Ed. note: This is the latest installment of The ATL Interrogatories. This recurring feature will give notable law firm partners an opportunity to share insights and experiences about the legal profession and careers in law, as well as about their firms and themselves.
Jim Maiwurm, chair and global CEO of Squire Sanders, has more than 30 years of experience as a business and transactional lawyer. His work involves the representation of a diverse range of businesses — from technology startups to Fortune 50 manufacturers — in private equity infusions, public offerings and sophisticated domestic and international acquisitions, dispositions, financings and joint ventures.
1. What is the greatest challenge to the legal industry over the next 5 years?
The industry’s greatest challenge is dealing with the forces of change, which were not initiated but were accelerated by the “financial crisis” that began in 2008 and will continue. Those forces, which have a great deal to do with new paradigms governing the law firm/client relationship, combined with increasing globalization of business and the continuous enhancement of technologies, mean that it will be more important than ever for law firms to understand who they are, and who they are not, and manage themselves accordingly.

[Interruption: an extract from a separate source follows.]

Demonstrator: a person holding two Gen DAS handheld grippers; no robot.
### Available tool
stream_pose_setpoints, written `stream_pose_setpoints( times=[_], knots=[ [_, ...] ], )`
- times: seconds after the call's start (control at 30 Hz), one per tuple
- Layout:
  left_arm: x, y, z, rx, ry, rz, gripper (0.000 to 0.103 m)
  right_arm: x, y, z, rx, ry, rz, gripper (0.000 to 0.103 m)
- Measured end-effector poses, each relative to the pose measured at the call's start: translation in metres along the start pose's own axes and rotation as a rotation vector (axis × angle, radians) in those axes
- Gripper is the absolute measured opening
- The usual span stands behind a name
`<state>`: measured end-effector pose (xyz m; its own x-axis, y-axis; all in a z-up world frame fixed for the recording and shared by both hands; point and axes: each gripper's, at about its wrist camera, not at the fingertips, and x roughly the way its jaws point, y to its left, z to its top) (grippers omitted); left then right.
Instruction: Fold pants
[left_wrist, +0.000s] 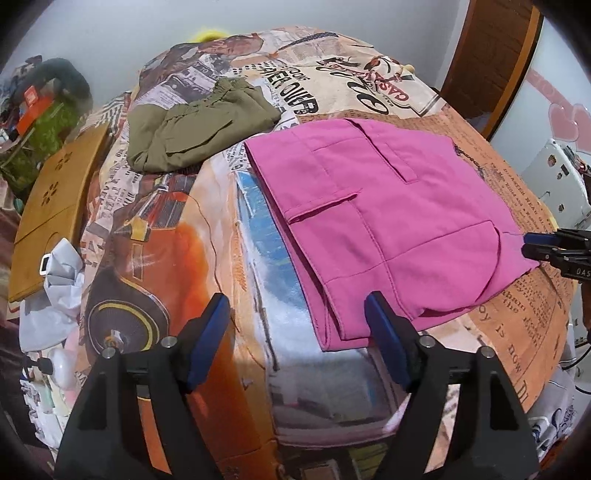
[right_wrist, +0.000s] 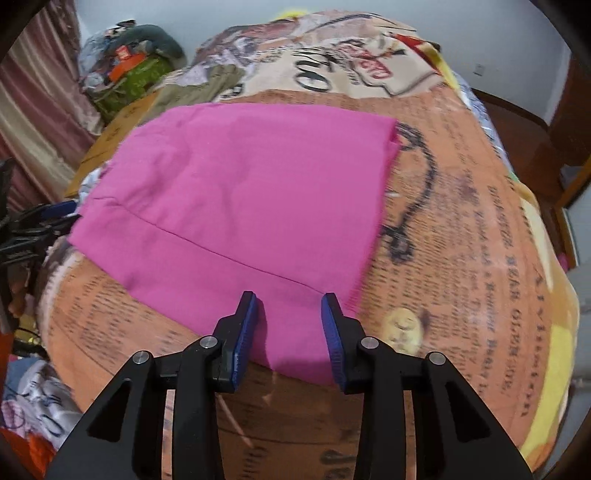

One size will not fit all, and should not; there will be room for many different business models. There will continue to be increased stratification among law firms in terms of profitability, scope and client base.
2. What has been the biggest positive change to the legal profession since the start of your career?
Some of the biggest positive changes to the legal profession have involved unrelated facets. Although technological change has its downsides, the contribution of technological change to law firms’ ability to provide increased efficiencies and the ability of multi-office law firms to communicate internally and externally has, on a net basis, been a significant positive. Another positive change is the enhanced position of women and minorities in the profession. We have a long way to go in this regard, but there is ever-increasing evidence that law firms have identified inclusiveness and the success of women and minorities as priorities.
3. What has been the biggest negative change to the legal profession since the start of your career?
The biggest negative change has probably been the decreased emphasis on professionalism. In this day and age it is clear that we need to run law firms of significant size and scope as “businesses” in many respects, and that fact can lead to an unfortunate de-emphasis of the importance of professionalism. This involves not only adherence to the applicable codes of ethics, but also to the manner in which we interact with one another. All of us are mandated to zealously represent our clients. However, zealous representation does not require either rudeness or ruthlessness.
4. What is the greatest satisfaction of practicing law?
The law remains, notwithstanding technological change and different means and patterns of communication, a “relationship” business. From my standpoint, the greatest satisfaction of practicing law is developing client relationships and working to enable clients to achieve their business goals. One of the penalties of law firm leadership is that one has less time to interact with clients and be directly involved in their growth and development.
5. What is the greatest frustration of practicing law?
Perhaps the greatest frustration related to practicing law involves the challenge of maintaining balance. For those of us in law firm leadership, there is a constant challenge of balancing competing internal demands on one’s time. There is always more than enough to do, and it is important, in my judgment, to take the time necessary to interact on a personal basis with lawyers and staff throughout the world. Then there is further complication of balancing the demands of clients and the firm. Clients often demand high levels of responsiveness, and that can be difficult to achieve if one is also engaged in being responsive to the needs of the firm in a leadership role. Finally, there is the frustration of achieving work/life balance. If one is involved in law firm leadership, though, one should not be optimistic about significant achievement in that area.
6. What is your firm’s greatest strength?
Our collaborative culture that enables colleagues around the world to rely upon each other for prompt and effective service to clients.
7. What is the single most important personal characteristic for a successful lawyer in your field?
The answer is, by far and away, judgment.
8. What is your favorite legally themed film or television show?
Most recently, the movie Lincoln (affiliate link).
9. What is your favorite legally themed book (fiction or non-fiction)?
Probably Anthony Lewis’s Gideon’s Trumpet (1964) (affiliate link).
10. What would you have been if you weren’t a lawyer?
I “always” wanted to be a lawyer, so this is difficult to respond to. I probably would have obtained a business degree. Or, perhaps more appropriately, I would have grown up to be a really good dive master.